- Work required
Which lines of the records below contain the word "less"? Copy each of them out.

- Input records
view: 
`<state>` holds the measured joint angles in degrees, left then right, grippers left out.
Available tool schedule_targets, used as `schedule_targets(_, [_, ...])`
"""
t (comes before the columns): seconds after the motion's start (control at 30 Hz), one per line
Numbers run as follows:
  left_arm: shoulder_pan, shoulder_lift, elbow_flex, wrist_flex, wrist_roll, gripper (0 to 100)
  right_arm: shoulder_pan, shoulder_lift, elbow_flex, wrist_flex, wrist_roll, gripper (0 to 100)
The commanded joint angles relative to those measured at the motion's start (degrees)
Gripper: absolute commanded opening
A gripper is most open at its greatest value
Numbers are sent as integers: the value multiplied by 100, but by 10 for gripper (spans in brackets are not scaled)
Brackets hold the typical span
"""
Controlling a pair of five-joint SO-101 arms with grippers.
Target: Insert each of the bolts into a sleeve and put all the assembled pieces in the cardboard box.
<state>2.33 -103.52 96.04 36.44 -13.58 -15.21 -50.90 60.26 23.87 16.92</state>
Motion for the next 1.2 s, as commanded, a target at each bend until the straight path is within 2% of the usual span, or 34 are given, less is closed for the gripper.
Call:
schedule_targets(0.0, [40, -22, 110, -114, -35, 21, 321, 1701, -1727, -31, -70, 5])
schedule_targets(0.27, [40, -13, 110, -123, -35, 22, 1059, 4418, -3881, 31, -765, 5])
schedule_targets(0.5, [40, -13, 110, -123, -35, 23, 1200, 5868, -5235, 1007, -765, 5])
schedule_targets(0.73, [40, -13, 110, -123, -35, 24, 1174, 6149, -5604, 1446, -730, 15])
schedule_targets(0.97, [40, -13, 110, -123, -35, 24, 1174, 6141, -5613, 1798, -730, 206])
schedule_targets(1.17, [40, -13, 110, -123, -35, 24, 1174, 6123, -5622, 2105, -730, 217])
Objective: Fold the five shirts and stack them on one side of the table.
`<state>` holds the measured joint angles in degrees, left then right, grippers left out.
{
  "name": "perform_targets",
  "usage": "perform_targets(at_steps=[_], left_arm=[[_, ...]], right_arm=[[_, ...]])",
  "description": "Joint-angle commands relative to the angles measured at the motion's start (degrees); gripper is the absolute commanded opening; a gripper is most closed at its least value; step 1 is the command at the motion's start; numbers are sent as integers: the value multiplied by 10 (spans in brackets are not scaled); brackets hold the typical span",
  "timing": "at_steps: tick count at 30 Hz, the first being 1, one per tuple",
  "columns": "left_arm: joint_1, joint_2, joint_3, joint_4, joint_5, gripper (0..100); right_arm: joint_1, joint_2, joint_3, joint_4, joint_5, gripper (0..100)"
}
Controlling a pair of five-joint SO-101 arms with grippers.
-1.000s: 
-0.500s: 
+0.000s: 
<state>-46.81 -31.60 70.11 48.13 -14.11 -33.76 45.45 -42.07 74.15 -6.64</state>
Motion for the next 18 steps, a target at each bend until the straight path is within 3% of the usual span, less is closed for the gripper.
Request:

- Written response
Motion for the next 1.2 s, as commanded, a target at each bend until the straight path is within 2% of the usual span, or 34 are given, less is closed for the gripper.
Motion for the next 18 steps, a target at each bend until the straight path is within 3% of the usual span, less is closed for the gripper.

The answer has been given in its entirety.